:: Problem details ::
The reply should match the listing below character for character, except that no image is carried over.

:: Supplied material ::

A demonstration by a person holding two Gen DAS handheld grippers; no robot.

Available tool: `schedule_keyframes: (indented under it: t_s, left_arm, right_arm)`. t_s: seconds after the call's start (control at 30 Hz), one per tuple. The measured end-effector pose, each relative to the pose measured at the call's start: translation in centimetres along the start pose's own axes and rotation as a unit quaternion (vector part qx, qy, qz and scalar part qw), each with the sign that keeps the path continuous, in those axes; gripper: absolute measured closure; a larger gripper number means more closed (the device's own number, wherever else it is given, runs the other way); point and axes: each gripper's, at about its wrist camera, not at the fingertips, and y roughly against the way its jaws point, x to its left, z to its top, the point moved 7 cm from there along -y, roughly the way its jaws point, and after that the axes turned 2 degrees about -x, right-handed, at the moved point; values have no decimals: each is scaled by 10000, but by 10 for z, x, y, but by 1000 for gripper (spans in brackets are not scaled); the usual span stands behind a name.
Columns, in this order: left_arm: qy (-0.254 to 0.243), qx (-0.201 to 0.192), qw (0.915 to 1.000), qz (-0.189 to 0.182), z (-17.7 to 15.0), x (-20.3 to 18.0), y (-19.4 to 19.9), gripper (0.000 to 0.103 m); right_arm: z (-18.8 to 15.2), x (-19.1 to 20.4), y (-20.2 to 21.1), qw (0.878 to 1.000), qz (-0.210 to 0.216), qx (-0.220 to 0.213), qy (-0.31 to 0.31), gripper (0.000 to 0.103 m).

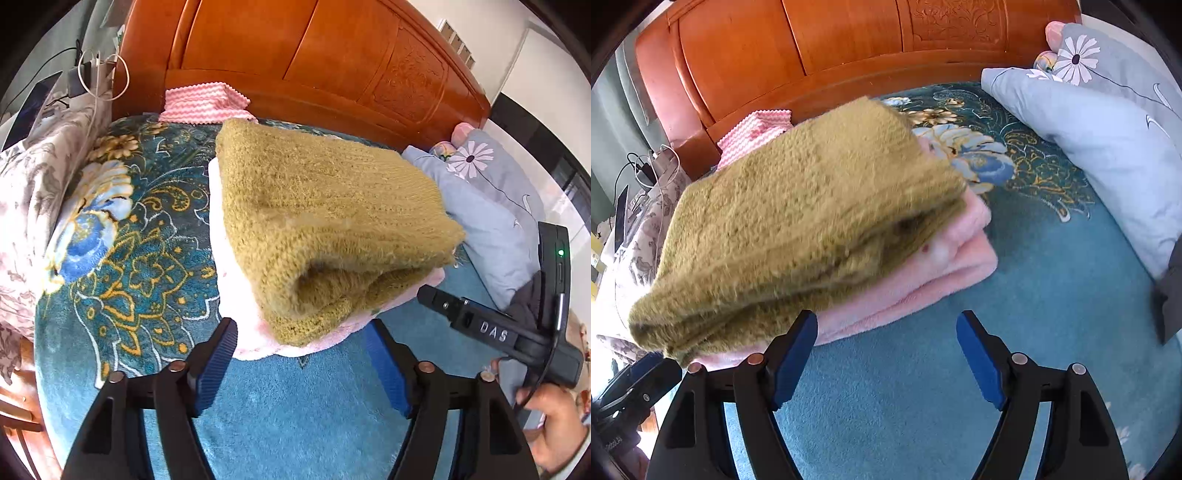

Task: Fold clothes

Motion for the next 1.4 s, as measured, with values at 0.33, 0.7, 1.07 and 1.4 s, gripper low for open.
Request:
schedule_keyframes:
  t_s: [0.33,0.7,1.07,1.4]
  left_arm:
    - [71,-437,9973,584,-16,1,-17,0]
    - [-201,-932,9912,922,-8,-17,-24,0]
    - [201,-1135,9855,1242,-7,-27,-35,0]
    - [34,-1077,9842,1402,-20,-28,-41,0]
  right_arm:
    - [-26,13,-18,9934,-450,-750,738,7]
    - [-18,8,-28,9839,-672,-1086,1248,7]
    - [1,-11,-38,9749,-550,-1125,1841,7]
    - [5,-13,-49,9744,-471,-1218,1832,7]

:: Answer to this exercise ::
A demonstration by a person holding two Gen DAS handheld grippers; no robot.

Available tool: `schedule_keyframes: (indented under it: t_s, left_arm, right_arm)`. t_s: seconds after the call's start (control at 30 Hz), one per tuple. The measured end-effector pose, each relative to the pose measured at the call's start: translation in centimetres along the start pose's own axes and rotation as a unit quaternion (vector part qx, qy, qz and scalar part qw), each with the sign that keeps the path continuous, in those axes; gripper: absolute measured closure; a larger gripper number means more closed (the device's own number, wherever else it is given, runs the other way); point and axes: each gripper's, at about its wrist camera, not at the fingertips, and y roughly against the way its jaws point, x to its left, z to its top, the point moved 7 cm from there along -y, roughly the way its jaws point, and after that the axes turned 2 degrees about -x, right-handed, at the moved point; values have no decimals: each is scaled by 10000, but by 10 for z, x, y, but by 1000 for gripper (spans in brackets are not scaled); the usual span stands behind a name.
Columns, in this order: left_arm: qy (-0.254 to 0.243), qx (-0.201 to 0.192), qw (0.915 to 1.000), qz (-0.189 to 0.182), z (-17.7 to 15.0), x (-20.3 to 18.0), y (-19.4 to 19.9), gripper (0.000 to 0.103 m); right_arm: z (-18.8 to 15.2), x (-19.1 to 20.4), y (-20.2 to 21.1), qw (0.878 to 1.000), qz (-0.210 to 0.216), qx (-0.220 to 0.213), qy (-0.31 to 0.31), gripper (0.000 to 0.103 m).


Task: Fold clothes

Motion for the next 1.4 s, as measured, with values at 0.33, 0.7, 1.07 and 1.4 s, gripper low for open.
Request:
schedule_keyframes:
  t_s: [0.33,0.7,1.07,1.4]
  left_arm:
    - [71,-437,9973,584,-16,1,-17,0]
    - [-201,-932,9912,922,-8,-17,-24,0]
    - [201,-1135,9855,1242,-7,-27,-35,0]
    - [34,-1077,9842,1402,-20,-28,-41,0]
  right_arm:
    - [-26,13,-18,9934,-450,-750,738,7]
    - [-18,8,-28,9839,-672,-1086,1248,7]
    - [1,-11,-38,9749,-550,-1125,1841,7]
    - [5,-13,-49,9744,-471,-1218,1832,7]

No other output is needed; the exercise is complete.